We are given the region defined by the constraints:

• \(x^2 + y^2 \leq 2ax\)
• \(y^2 > ax\)
• \(x \geq 0\)
• \(y \geq 0\)

First, let's examine the equation \(x^2 + y^2 = 2ax\). This represents a circle with the following characteristics:

• Center at \((a, 0)\)
• Radius \(a\)

The condition \(x^2 + y^2 \leq 2ax\) means we are considering points inside or on this circle.

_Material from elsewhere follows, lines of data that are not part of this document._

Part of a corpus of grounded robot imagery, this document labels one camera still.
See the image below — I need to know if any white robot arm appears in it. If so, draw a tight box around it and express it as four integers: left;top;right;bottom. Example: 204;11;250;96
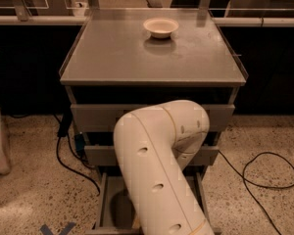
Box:
114;100;215;235

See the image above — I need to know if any bottom grey open drawer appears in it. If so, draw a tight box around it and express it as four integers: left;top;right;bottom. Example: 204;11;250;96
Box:
85;171;222;235

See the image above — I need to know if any middle grey drawer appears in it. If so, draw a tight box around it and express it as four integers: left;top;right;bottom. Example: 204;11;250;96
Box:
84;145;219;166

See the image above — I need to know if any top grey drawer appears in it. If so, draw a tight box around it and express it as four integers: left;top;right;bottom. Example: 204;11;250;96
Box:
71;104;235;132

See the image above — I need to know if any grey metal drawer cabinet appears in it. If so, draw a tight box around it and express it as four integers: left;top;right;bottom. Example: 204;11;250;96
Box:
61;9;246;223

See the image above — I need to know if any blue power adapter box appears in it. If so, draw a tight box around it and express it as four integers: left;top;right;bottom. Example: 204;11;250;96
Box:
73;134;85;153

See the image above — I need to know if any white paper bowl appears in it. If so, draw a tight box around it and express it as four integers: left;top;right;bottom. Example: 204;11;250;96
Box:
143;18;179;39

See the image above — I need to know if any black cable on floor right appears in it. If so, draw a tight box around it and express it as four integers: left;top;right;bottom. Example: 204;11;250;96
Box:
218;150;294;235

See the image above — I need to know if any black cable on floor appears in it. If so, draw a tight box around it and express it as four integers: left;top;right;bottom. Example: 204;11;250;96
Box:
52;114;102;194
218;150;294;235

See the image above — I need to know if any black cable on floor left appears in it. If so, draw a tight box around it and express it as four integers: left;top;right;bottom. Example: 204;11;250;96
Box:
52;114;102;194

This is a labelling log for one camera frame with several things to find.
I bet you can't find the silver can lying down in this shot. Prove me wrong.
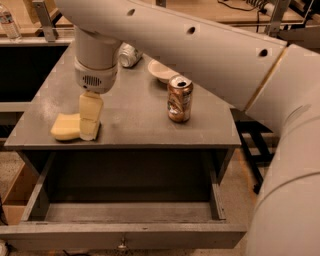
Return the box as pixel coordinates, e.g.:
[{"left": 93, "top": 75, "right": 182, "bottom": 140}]
[{"left": 119, "top": 43, "right": 142, "bottom": 68}]

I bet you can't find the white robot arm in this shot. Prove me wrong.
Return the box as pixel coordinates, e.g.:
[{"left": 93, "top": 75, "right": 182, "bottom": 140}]
[{"left": 55, "top": 0, "right": 320, "bottom": 256}]

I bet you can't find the grey cabinet with top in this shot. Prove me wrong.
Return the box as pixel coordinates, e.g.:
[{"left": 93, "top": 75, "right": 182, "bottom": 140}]
[{"left": 5, "top": 47, "right": 240, "bottom": 202}]

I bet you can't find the white paper bowl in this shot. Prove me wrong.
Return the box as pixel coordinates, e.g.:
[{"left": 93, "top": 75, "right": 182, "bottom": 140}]
[{"left": 148, "top": 60, "right": 177, "bottom": 84}]

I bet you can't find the cardboard box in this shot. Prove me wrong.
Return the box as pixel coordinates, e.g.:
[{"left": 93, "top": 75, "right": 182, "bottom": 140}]
[{"left": 2, "top": 164, "right": 37, "bottom": 225}]

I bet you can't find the upright brown soda can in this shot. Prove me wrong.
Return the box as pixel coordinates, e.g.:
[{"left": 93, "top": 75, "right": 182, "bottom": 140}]
[{"left": 167, "top": 75, "right": 193, "bottom": 123}]

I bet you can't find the open grey top drawer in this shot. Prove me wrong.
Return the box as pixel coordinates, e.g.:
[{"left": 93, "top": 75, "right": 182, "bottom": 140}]
[{"left": 1, "top": 154, "right": 246, "bottom": 250}]

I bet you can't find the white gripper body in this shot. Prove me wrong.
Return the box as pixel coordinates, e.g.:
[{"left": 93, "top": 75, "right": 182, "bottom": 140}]
[{"left": 74, "top": 56, "right": 118, "bottom": 94}]

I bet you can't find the foam-padded gripper finger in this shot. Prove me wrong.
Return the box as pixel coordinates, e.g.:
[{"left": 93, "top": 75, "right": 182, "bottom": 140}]
[{"left": 79, "top": 91, "right": 103, "bottom": 141}]

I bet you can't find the metal drawer knob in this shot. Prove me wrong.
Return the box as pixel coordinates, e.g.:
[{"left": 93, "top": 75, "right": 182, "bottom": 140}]
[{"left": 117, "top": 237, "right": 128, "bottom": 251}]

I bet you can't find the plastic water bottle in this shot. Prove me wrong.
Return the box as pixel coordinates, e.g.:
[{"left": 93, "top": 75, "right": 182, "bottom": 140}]
[{"left": 0, "top": 3, "right": 21, "bottom": 41}]

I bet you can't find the yellow sponge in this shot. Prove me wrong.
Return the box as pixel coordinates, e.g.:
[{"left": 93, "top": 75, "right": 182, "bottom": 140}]
[{"left": 51, "top": 113, "right": 80, "bottom": 141}]

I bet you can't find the black metal stand frame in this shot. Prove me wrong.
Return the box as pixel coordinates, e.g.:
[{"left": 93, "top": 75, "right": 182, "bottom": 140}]
[{"left": 235, "top": 121, "right": 274, "bottom": 194}]

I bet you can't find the black cable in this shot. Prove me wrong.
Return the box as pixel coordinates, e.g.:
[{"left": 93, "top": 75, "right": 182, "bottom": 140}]
[{"left": 216, "top": 0, "right": 278, "bottom": 21}]

Next, consider the inequality \(y^2 > ax\). For a fixed \(x\), this represents the region above the parabola \(y = \sqrt{ax}\).

We aim to calculate the area of the region where both inequalities hold.

Let's analyze the geometric figures:

• The circle: Center at \((a, 0)\), radius \(a\).
• The parabola: Opens upwards, with \(x\) on the positive x-axis for \(y^2 = ax\).

We focus on the first quadrant \((x \geq 0, y \geq 0)\).

Intersection points between the circle \(x^2 + y^2 = 2ax\) and the parabola \(y^2 = ax\):

• Substitute \(y^2 = ax\) into \(x^2 + y^2 = 2ax\).
• This gives \(x^2 + ax = 2ax\), simplifying to \(x^2 = ax\), which leads to \(x(x-a) = 0\).
• Solutions: \(x = 0\) or \(x = a\).
• When \(x = a\), \(y^2 = ax = a^2\), so \(y = a\).

The curvilinear triangle formed by the region is bounded by:

• The sector from the circle in the first quadrant bounded from \(x = 0\) to \(x = a\).
• The area under the line \(y = \sqrt{ax}\), above \(x\)-axis from \(x = 0\) to \(x = a\).

For area calculations:

• Fraction of the circle's area: \(\frac{\pi a^2}{4}\) as it is a quarter circle
• Subtract the area under the parabola \(y = \sqrt{ax}\) for \(x = 0\) to \(x = a\):
• Integral of \(\sqrt{ax} \rightarrow \int_0^a\sqrt{ax} \, dx = \int_0^a ax^{0.5} \, dx = \frac{2}{3}a\left(x^{1.5}\right)\Big|_0^a = \frac{2}{3}a^2\)

Final area of the region \(= \frac{\pi a^2}{4} - \frac{2}{3}a^2 = \left(\frac{\pi}{4} - \frac{2}{3}\right)a^2\) square units.